One man was receiving CPR from a French officer and the two PCs went to take over. They continued to administer advanced first aid and played a key role in saving his life. Chief Superintendent Steve Neil, of Northumbria Police, led the delegation of English officers in France for the tournament and he nominated the PCs for a Royal Humane Society Award, which PC Brown was presented with last night.
Chief Supt Neil said: “I would outline the outstanding bravery and professionalism of PC Brown in what was the worst football violence I have witnessed in my 29 years’ service. Both in Marseille and throughout the entire deployment to France, PC Brown was an absolute credit to Derbyshire police.”
Also presented with RHS Awards were PCs Jonathan Blaiklock and Carl Noakes, who saved a woman from the River Derwent near the Silk Mill Museum, Derby, in December 2015.
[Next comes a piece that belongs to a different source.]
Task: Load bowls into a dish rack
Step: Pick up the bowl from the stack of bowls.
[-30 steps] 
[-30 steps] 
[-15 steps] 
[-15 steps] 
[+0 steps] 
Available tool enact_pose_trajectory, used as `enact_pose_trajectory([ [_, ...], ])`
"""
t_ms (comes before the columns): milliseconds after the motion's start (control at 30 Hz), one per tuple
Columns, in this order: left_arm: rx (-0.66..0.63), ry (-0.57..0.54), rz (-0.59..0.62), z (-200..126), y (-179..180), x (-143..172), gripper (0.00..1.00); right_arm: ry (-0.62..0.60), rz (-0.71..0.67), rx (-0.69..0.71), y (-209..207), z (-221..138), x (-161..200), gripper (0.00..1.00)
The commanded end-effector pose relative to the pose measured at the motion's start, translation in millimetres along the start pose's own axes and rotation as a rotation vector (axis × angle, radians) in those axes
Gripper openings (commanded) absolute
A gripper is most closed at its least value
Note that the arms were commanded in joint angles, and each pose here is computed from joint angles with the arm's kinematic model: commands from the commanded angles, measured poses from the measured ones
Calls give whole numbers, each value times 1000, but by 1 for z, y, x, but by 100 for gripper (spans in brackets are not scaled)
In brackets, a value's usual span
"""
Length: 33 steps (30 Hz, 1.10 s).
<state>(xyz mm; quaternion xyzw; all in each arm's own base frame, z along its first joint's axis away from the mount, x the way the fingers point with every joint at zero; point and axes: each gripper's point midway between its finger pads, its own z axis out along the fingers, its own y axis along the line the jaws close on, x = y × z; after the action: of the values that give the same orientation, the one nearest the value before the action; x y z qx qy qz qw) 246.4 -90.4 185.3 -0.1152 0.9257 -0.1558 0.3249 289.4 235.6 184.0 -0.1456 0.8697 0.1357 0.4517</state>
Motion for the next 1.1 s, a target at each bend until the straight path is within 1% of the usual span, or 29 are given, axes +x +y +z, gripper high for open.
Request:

Together with PC Anthony Hancock, who wasn’t able to attend last night’s ceremony, the constables entered the water, swam towards her and pulled her to safety.
Police dog Billie, his handler PC Dean Allen, trainer Dave Heaps and crime scene investigator Zoe Parnell were all recognised for the part they play in helping to catch those guilty of serious sexual crimes.
Zoe was the scientific lead with the know-how to prove the idea of a seminal fluid search dog would work. Next came an extensive programme of training, led by Dave and Dean, to achieve national accreditation. And now, Billie is unique, the only one of his kind in the country.
He's already been used in numerous investigations and has found evidence that has resulted in crime scene investigators finding DNA that wouldn't have been possible through conventional methods.
Zoe, Dave and Dean were given Chief Constable’s Commendations while Billie was awarded a special rosette.
Mr Creedon also commended Caroline Holt, who was one of the first people on the scene of a flat fire in Thurlston last March. She and another officer smashed a small window at the side of the front door to get inside. Caroline found a woman in the flat and, unable to get her through the small window, she searched the burning flat for the door keys and got the woman to safety.
It was also a good night for those officers and staff who detect some of the most serious crimes we investigate at Derbyshire Constabulary. The team which investigated Christopher Dawson and helped secure his conviction for downloading indecent images of children all received commendations. Dawson (25), of Peckerdale Close, Derby was jailed for almost three years in November.
Chief Constable Mick Creedon said: “I have always been proud to host these ceremonies to celebrate the work of the Derbyshire Constabulary and the incredible bravery and dedication of the officers and staff who commit their lives to serving communities, protecting those in need and challenging those who offend and harm.
“The awards recognise individuals who have given their professional careers to public service and have done something way beyond the call of duty and given that little bit extra. I am constantly inspired and deeply moved by the efforts of the people who make up this force.
“It was a doubly special evening for me as it was the last time that I hosted such an event. I've served as a police officer for some 37 years, almost all of it in the East Midlands and the last 14 here in Derbyshire. I've been lucky enough to be in my tenth year as Chief Constable and this force and the officers and staff in it mean more to me than many will realise – retiring and moving on is the right thing to do but will be a wrench!
“The Derbyshire Constabulary is now recognised as one of the best forces in the country and we have been repeatedly assessed by our inspectorate as good and outstanding. We are one of only a very small number of forces to be so graded and in my view this is not only well deserved, but this reflects directly the quality of the people in the organisation and those families and friends who support them so well.”